OK. Forget what it means, that's not important. What's important is what it does.
What it does is it increases or decreases the sensitivity of the light sensor in your camera. A higher ISO is more sensitive and therefore increases the amount of exposure your image has to the light. The problem with a higher ISO is that it creates a more grainy image (graininess on a digital photograph is also referred to as 'noise' - useful tip when learning to edit) and for this reason, I always advise people generally that the last thing you want to compromise is your ISO because nobody but nobody wants a grainy or noisy image most of the time.
Your ISO range is determined by your camera body again, rather than your lens and in your camera settings it will look a bit like this:
100 - Bloody good ISO. Nice and crisp. No image compromise.
200 - Still bloody good.
400 - Yeah, still OK.
800 - Getting a bit of noise. Not too bad. Still workable.
1600 - :/
3200 - Christ, that's grainy.
6400 - Why did we ever go up to this setting? It looks awful. Canon, Nikon - Stahp!
Here is an image using a nice low ISO:
... Not a grain. Though I was only able to use the low ISO because I was in the studio. This is the ISO on it's lowest which isn't really possible unless you're using studio lights or bright sunlight for a light source.

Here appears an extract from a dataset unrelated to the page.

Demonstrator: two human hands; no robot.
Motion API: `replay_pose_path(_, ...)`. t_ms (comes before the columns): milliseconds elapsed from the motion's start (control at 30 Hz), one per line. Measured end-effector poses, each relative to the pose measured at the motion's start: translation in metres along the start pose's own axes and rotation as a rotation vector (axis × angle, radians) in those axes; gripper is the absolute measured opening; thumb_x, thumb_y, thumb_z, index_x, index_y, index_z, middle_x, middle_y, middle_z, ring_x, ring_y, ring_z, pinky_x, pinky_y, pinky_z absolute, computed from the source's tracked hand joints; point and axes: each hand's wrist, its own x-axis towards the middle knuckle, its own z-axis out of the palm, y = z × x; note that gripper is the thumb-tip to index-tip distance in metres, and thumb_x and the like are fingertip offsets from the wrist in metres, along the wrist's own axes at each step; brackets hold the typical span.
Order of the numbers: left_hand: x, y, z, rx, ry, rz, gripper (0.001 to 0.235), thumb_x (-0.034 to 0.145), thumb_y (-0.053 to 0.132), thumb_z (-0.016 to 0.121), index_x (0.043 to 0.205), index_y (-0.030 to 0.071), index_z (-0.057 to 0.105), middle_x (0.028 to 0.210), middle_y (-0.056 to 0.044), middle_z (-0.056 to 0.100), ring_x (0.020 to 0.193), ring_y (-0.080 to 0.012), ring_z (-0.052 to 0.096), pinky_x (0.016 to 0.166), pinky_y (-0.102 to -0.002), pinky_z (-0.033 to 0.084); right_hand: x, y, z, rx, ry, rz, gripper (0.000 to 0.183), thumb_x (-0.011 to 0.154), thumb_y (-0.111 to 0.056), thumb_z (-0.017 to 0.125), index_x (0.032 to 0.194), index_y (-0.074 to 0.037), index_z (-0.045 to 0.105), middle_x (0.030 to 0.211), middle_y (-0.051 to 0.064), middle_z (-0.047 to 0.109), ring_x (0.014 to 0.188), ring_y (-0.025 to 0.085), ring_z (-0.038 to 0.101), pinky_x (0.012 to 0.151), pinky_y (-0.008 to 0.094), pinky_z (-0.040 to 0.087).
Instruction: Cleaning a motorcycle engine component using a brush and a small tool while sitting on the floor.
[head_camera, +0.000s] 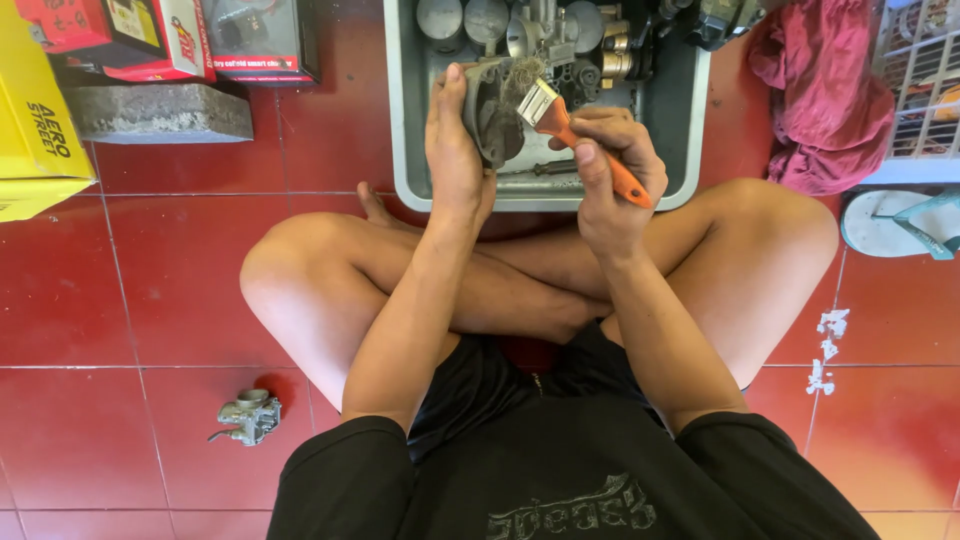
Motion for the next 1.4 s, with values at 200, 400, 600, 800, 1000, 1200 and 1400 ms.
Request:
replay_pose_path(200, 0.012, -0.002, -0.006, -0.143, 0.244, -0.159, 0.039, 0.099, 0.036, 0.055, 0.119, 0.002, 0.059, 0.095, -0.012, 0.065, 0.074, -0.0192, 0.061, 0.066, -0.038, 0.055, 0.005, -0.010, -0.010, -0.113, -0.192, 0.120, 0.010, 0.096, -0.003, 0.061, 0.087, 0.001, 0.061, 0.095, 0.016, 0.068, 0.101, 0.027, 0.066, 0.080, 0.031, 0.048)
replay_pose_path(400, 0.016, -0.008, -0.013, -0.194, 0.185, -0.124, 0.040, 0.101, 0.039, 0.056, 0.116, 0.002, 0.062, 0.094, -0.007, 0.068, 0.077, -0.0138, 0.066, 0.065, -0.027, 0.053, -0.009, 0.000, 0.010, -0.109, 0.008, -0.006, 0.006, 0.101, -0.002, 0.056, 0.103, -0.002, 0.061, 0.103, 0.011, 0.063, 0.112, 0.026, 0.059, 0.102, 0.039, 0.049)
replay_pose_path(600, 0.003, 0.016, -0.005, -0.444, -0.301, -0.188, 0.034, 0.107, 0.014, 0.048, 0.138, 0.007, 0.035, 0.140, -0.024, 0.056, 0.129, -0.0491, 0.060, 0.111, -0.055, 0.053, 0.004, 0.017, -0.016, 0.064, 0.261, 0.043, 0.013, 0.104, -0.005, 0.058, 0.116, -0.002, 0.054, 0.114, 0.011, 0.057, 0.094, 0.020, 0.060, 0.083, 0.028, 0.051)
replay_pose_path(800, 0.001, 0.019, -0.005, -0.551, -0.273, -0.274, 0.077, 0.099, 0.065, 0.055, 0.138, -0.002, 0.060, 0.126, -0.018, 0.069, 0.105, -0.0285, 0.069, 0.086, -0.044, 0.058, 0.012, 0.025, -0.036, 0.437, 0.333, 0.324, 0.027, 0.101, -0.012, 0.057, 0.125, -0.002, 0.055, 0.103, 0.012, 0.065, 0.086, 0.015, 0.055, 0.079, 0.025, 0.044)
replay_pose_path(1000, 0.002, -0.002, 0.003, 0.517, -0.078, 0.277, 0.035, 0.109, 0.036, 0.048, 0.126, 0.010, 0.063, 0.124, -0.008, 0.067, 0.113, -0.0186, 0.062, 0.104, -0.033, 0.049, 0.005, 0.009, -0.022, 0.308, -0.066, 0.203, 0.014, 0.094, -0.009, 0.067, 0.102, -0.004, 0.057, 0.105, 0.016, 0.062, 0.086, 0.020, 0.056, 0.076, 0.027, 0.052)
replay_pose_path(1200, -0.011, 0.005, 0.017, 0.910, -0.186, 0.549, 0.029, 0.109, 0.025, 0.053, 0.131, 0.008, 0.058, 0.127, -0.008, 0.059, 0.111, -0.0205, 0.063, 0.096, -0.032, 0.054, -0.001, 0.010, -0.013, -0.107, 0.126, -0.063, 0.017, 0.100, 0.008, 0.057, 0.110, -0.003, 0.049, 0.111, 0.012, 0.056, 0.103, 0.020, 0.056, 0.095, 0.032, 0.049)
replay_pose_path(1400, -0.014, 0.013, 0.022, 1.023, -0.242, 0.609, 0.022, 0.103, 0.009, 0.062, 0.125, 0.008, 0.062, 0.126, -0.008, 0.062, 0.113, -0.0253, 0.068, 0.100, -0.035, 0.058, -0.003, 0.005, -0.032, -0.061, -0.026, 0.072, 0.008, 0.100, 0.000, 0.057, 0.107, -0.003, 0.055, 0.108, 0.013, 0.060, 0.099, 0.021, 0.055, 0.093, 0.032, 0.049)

Here's an image using a higher ISO:
May not look that bad from here but look at the quality difference:
Now there's no question. Am I right?
So, that's hopefully a useful start to shutter speed, aperture and ISO.
A few hints and tips for you:
If you don't want to go straight in at 'Manual' on the camera (though I always recommend throwing yourself in at the deep end, only you truly know if you can swim) there are two other functions that may help you get the hang of things.
Av: This is Aperture Priority. You set the aperture that you wish to shoot at and the other two settings will automatically accommodate to get the best lighting for you.
Tv: This is Shutter Priority. Same principle, this will let you decide what shutter you'd like to shoot at and the other two will accommodate the others automatically.
M: This is boss-mode. You decide the everything. But you hopefully won't accidentally end up with some grainy-ass images by mistake as normally, letting the ISO do what it wants means that it wants to get into the limelight and get as high as possible.
Best practise... decide whether you need crystal clear images or some 'good bokeh', etc and then, when you've compromised on shutter speed or aperture as much as you are willing, then and only then can you let the crazy ISO beast out of it's cage.
Practise makes perfect. Go out for the day with your camera and go nuts. Stick that bad boy on manual and take about a million shots that you never want to see again - but get that one that you're so proud of that you set it as your desktop background. Because you took that all by yourself. Clever thing.